** Work task **
Your job with the data below is to output exactly the lines from the one holding "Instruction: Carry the" down to the one holding "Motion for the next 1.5", both included, and no others.

Stored items from a collection:
══════════
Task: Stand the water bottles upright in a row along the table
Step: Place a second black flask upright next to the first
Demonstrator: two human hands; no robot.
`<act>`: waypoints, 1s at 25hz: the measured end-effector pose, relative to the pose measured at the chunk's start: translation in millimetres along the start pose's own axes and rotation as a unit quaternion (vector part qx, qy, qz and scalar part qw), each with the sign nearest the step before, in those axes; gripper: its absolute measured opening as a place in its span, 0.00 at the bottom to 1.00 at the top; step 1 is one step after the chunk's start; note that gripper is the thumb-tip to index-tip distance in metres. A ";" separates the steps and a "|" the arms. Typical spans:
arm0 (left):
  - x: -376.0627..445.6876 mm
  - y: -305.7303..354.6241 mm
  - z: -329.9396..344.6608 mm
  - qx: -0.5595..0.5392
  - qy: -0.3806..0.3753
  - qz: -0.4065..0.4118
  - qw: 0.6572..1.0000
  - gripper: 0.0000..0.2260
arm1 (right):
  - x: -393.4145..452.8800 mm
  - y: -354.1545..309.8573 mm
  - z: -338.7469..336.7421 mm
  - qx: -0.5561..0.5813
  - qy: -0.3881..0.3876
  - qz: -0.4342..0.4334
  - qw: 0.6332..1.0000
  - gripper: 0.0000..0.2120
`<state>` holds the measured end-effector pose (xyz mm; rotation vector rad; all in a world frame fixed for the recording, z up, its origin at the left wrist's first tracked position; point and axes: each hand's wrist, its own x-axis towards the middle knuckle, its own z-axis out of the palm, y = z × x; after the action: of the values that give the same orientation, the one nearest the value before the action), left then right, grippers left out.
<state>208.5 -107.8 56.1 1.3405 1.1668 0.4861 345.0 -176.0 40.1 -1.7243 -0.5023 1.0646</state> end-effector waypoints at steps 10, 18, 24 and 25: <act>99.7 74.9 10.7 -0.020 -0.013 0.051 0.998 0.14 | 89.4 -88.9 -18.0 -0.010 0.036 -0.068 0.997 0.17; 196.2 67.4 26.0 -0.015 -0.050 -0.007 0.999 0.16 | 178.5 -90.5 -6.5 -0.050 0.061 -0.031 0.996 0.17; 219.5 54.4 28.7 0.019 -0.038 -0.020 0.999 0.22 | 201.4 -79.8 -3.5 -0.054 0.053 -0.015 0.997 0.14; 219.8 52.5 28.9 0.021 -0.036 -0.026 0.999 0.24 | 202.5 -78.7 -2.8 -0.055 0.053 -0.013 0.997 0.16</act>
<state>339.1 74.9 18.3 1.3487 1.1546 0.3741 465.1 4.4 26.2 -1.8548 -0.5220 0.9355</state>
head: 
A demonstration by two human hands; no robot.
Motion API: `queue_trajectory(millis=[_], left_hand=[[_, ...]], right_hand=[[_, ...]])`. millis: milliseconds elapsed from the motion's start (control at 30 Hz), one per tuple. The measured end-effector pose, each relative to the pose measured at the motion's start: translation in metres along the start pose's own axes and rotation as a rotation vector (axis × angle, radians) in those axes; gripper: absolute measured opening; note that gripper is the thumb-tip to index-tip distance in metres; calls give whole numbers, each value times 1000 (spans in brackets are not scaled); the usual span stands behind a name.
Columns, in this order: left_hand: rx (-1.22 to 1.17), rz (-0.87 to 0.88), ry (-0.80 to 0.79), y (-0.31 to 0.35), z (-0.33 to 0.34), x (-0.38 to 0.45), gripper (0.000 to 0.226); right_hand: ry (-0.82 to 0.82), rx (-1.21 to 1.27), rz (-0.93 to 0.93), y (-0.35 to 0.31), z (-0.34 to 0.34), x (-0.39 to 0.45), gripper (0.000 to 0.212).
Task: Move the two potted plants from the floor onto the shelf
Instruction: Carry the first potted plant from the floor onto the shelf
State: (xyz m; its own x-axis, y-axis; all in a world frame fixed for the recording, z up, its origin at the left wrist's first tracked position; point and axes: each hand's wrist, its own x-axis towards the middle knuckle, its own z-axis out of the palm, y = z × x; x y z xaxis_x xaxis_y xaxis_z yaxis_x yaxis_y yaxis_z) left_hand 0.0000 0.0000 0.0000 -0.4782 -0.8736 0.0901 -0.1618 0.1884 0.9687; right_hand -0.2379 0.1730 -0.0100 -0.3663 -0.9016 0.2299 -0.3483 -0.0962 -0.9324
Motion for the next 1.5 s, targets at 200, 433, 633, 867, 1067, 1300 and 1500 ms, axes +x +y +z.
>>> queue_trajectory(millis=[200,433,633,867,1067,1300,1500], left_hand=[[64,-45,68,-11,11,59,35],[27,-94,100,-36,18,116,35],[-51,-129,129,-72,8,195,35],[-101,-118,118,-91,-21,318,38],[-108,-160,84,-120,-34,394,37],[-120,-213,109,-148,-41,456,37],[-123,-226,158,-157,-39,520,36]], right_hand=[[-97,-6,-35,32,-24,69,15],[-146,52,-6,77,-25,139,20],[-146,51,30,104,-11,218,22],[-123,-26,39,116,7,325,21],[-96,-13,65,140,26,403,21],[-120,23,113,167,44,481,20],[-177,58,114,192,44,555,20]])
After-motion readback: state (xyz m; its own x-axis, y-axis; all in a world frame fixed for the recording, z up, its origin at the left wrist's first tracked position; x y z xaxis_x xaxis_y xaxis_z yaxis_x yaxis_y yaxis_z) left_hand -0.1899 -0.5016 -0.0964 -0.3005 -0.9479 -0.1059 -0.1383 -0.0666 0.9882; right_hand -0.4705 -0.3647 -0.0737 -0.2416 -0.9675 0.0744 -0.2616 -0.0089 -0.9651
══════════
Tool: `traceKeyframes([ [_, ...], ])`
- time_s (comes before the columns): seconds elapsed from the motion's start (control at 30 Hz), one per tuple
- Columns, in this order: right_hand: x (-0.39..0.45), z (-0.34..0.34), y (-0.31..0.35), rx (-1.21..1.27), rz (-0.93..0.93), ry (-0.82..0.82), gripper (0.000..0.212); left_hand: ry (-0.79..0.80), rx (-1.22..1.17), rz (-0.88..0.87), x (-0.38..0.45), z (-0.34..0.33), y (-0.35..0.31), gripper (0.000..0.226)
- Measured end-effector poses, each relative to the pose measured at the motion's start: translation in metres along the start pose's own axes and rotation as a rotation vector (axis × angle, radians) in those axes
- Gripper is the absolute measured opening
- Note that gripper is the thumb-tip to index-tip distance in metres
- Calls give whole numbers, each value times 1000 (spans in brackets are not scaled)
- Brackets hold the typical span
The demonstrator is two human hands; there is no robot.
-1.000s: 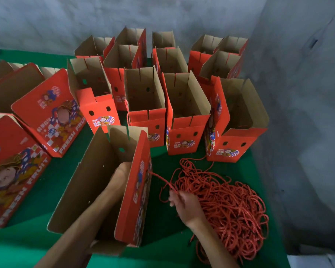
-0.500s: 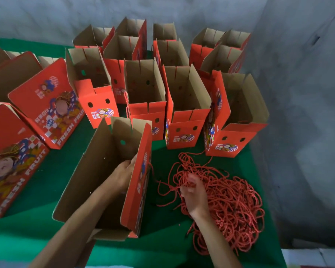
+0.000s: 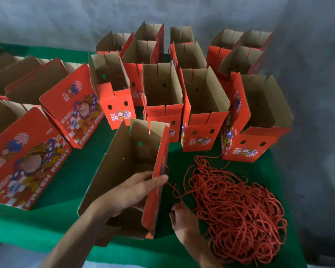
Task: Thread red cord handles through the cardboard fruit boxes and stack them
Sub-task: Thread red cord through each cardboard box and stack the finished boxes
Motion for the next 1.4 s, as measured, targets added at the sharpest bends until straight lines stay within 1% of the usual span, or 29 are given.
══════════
** Output of the task **
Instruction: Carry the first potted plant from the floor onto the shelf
State: (xyz m; its own x-axis, y-axis; all in a world frame fixed for the recording, z up, its origin at the left wrist's first tracked position; point and axes: each hand's wrist, its own x-axis towards the middle knuckle, its own z-axis out of the palm, y = z × x; x y z xaxis_x xaxis_y xaxis_z yaxis_x yaxis_y yaxis_z) left_hand 0.0000 0.0000 0.0000 -0.4782 -0.8736 0.0901 -0.1618 0.1884 0.9687; right_hand -0.2379 0.1730 -0.0100 -0.3663 -0.9016 0.2299 -0.3483 -0.0962 -0.9324
Motion for the next 1.5 s, targets at 200, 433, 633, 867, 1067, 1300 and 1500 ms, axes +x +y +z.

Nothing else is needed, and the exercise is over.